Dalgleish had scarcely left the deck since the full hard chase began; he was unshaved; he looked very old and very tired; and now, with the prospect of a wind that must favour the privateers, he seemed almost crushed. But there was a fine gleam in his red-rimmed eye on Friday morning, when a sail appeared in the east, a blazing golden east, with the high nimbus blushing flamingo-red and every promise of a hearty blow. Stiffly he climbed to the crosstrees with his telescope, and when he came down he said to Jack, ‘It sounds wicked to say so, but I believe she may be our salvation. Take my spyglass aloft, sir, and see if you think the same.’
Jack mounted to the masthead like a boy – a heavy boy – and from there, since the rising sun made it difficult to see the stranger, he first studied the Liberty and her companion, the one a little abaft the beam and the other on the packet’s quarter. They had come up during the night, and although they were still far beyond the extreme range of long gunshot they had already felt the first gusts from the north-west that came with the sun; they knew what o’clock it was; and both had cleared away their bow-chasers: as far as he could judge, Mr Henry’s was a long brass nine-pounder; and a very deadly weapon that could be, in good hands. Then he turned to the stranger, now clear of the blinding glare. She was a ship, close-hauled on the starboard tack: she was deep-laden, fat-bellied, certainly a merchantman of considerable size and value, and at this stage of the war certainly a British ship: and in her leisurely comfortable way, under courses and reefed topsails, she was steering a course that would lead her straight into the jaws of the privateers. They had only to shift their helms a little and they would take her on either side, board her and carry her before she was awake.
But they would have to change course quite soon. On her present tack, and with the strengthening, veering breeze, the merchantman would be to windward of them before long; and then, however close they could lie, they would surely lose her.

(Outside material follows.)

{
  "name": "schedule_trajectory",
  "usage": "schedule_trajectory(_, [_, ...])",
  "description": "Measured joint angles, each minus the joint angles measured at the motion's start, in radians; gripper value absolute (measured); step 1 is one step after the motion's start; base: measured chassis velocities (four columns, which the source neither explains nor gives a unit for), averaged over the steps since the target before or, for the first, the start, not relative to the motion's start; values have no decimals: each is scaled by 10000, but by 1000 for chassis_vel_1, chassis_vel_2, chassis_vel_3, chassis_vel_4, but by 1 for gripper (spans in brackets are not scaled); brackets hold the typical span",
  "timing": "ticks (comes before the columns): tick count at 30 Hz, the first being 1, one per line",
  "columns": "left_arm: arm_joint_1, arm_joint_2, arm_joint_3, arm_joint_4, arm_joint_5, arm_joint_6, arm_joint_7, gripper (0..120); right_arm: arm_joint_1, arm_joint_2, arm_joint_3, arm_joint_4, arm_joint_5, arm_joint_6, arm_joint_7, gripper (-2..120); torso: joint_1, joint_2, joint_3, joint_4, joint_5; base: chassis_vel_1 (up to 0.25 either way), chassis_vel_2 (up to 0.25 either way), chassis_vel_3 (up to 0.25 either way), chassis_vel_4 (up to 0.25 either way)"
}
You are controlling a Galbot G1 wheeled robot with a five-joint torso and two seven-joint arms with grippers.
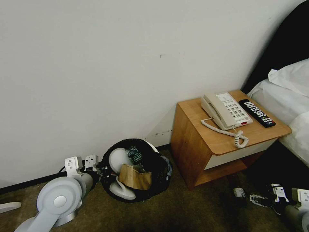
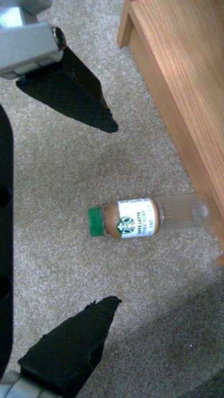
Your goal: Pick up the trash bin, then pick up the garbage from the floor and place it into the trash bin.
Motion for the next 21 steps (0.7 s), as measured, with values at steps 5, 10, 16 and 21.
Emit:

Those on board the packet watched with the closest attention. Three bells: four bells: not a telescope but what was trained on the Liberty, to catch the first sign of her bearing up for the merchantman. In the clear light they could see her people, Mr Henry among them no doubt, lining the starboard rail – it was black with men – and staring out at the stranger, the answer to a privateer’s most fervent prayer. She for her part seemed still asleep. She stood on and on, as though into an empty sea. Jack had often seen an indifferent lookout kept in merchantmen, but never anything to equal this. ‘Give her a gun,’ he said in strong indignation. ‘With your permission, sir, I will give her a gun.’
‘Give her a dozen, if you like, Captain Aubrey,’ said Dalgleish with a bitter laugh. ‘But believe me, she’s in no danger. Mr Henry don’t mean to touch her.’
Jack gave her two, happy to warm the carronades: he was almost sure that Dalgleish was right – so fine a seaman, so keen a privateer as Mr Henry, would never have let those precious miles go by, glass after glass, not with such a prize in view. No: he preferred the packet to the merchantman, and presently the guns would be used in earnest. At the first report Stephen ran up on deck: the situation was clear enough to the most unskilful eye, with the schooners manoeuvring like racing-yachts in the veering breeze, and in any case the first mate made it plain in one coarse phrase. After the second gun he stepped across to Jack and said, ‘What may I do?’
‘Go down to the magazine and fill powder with Mr Hope,’ said Jack. ‘And then you can fight this carronade with me.’